Stored entries
***

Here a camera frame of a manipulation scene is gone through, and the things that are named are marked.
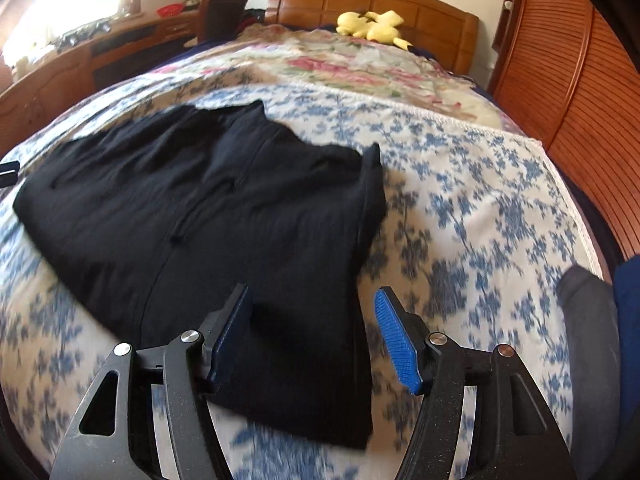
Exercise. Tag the dark grey folded cloth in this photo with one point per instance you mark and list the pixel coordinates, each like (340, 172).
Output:
(590, 360)

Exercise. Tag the long wooden desk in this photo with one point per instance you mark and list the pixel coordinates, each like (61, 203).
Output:
(50, 80)

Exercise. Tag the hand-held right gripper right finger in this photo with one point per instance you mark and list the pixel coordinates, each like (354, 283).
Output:
(397, 340)

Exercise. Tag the wooden slatted wardrobe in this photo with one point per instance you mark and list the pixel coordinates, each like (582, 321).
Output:
(575, 85)

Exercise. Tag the navy folded cloth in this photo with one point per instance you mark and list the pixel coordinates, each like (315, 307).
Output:
(629, 360)

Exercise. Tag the pink floral quilt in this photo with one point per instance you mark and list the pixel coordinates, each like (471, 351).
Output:
(325, 65)

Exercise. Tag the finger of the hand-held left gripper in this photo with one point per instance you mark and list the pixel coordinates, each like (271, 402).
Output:
(7, 166)

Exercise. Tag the black garment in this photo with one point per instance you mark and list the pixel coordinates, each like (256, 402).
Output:
(200, 200)

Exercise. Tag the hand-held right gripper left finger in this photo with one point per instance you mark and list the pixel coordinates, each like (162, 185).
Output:
(232, 332)

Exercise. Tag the black tools on desk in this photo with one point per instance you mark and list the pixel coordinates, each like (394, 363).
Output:
(85, 30)

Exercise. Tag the wooden open side shelf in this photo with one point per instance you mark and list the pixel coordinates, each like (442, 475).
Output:
(510, 25)

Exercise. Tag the red plastic basket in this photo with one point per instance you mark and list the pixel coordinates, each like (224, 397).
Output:
(170, 9)

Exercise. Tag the blue floral bedsheet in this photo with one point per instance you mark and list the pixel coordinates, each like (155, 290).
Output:
(475, 200)

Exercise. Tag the wooden chair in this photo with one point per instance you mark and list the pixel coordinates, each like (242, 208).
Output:
(225, 10)

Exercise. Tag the yellow plush toy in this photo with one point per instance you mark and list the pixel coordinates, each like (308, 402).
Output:
(380, 32)

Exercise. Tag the wooden bed headboard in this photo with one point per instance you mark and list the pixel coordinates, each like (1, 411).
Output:
(430, 15)

***

Brief: Reproduce each line of the entries in which the word "desk" is found.

Reply to the exercise:
Exercise. Tag the long wooden desk in this photo with one point per instance you mark and list the pixel coordinates, each like (61, 203).
Exercise. Tag the black tools on desk in this photo with one point per instance you mark and list the pixel coordinates, each like (394, 363).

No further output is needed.